Why can't the backpackers, who make such a big stink about how important it is to see the world? What those hippies aren't saying is, "...to see the world and trammel its cultures." The garment known as a tank-top in the US and a singlet in other places is a convenient thing for people who want tans, have zero heat tolerance, play sports, or beat women. But it has no place in Laos, despite all the hippies and backpackers who insist on wearing them. It was not a difficult feat in the least to camp out on a sidewalk curb and take pictures of all the foreigners who exhibit complete disregard for Laos' considerations in their wardrobe.

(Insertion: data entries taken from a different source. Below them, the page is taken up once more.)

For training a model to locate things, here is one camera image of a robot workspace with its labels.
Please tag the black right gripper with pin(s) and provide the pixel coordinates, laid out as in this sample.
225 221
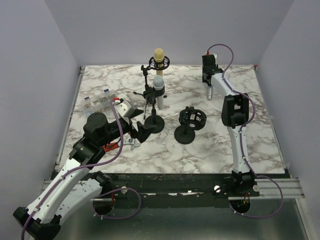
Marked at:
203 80

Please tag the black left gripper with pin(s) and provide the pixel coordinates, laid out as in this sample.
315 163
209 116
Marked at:
144 131

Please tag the black round-base clip stand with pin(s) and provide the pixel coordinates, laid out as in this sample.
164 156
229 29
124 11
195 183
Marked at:
149 95

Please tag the white microphone silver mesh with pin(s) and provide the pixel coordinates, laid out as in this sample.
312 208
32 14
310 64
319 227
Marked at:
159 87

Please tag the silver grey microphone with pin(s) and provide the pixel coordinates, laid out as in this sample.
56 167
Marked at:
209 92

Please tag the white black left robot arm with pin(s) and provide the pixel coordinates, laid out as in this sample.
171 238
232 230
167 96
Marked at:
43 218

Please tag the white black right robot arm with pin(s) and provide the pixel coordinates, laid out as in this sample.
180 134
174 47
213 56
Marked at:
235 116

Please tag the beige microphone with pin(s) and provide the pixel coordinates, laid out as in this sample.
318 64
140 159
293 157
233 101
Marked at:
159 57

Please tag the clear plastic screw box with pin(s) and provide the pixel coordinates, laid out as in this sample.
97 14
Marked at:
98 103

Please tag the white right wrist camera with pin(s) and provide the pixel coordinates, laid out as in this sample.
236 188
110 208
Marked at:
211 59

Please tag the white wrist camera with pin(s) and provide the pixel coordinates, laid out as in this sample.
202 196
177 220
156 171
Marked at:
125 109
211 59

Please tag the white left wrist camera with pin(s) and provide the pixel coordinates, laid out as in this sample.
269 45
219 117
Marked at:
125 109

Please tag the orange handled adjustable wrench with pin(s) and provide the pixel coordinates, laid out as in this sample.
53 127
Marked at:
128 142

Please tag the black shock mount round stand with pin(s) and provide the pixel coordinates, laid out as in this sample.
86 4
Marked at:
190 120

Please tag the black front mounting rail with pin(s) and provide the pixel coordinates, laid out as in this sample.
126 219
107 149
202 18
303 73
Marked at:
162 191

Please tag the aluminium extrusion rail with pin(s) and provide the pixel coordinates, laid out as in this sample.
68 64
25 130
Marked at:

The exposed thighs is another thing. Even when we were traveling through the Muslim-predominant areas of Indonesia, some women thought flaunting their sexuality was more important than preserving their livelihood and staying out of jail (or at least respecting the local culture). Denim short-shorts with the rolled cuffs or the Daisy Dukes are in display throughout SE Asia. I can't say that only Australians violated this code, nor that this was the staple of the Australian outfit, but I can say that most of the time, whenever I saw someone wearing as little fabric as possible to expose as much leg as possible, I thought I detected an Aussie dialect when they spoke. Other nations violated this too, but one could make a strong case that Daisy Dukes and halter tops are standard issue when leaving Australia.

And it's not just women, note. Women frequently exposed their shoulders in thin singlets, exposed their bra straps in a real display of taste, but men were right up there with uncovering as much of their body as possible. Why? There are ample notices (for anyone with the capacity to read) that advise in friendly terms any traveler to Laos that there are certain things you don't do. Why would someone spend all that money to go to another country and not have a basic concern for any local customs they might violate? I'm all about customs and culture when I travel. I want to make sure I do nothing wrong, I don't want to accidentally offend the locals. So I don't understand these hypocritical, callous, and ignorant people at all.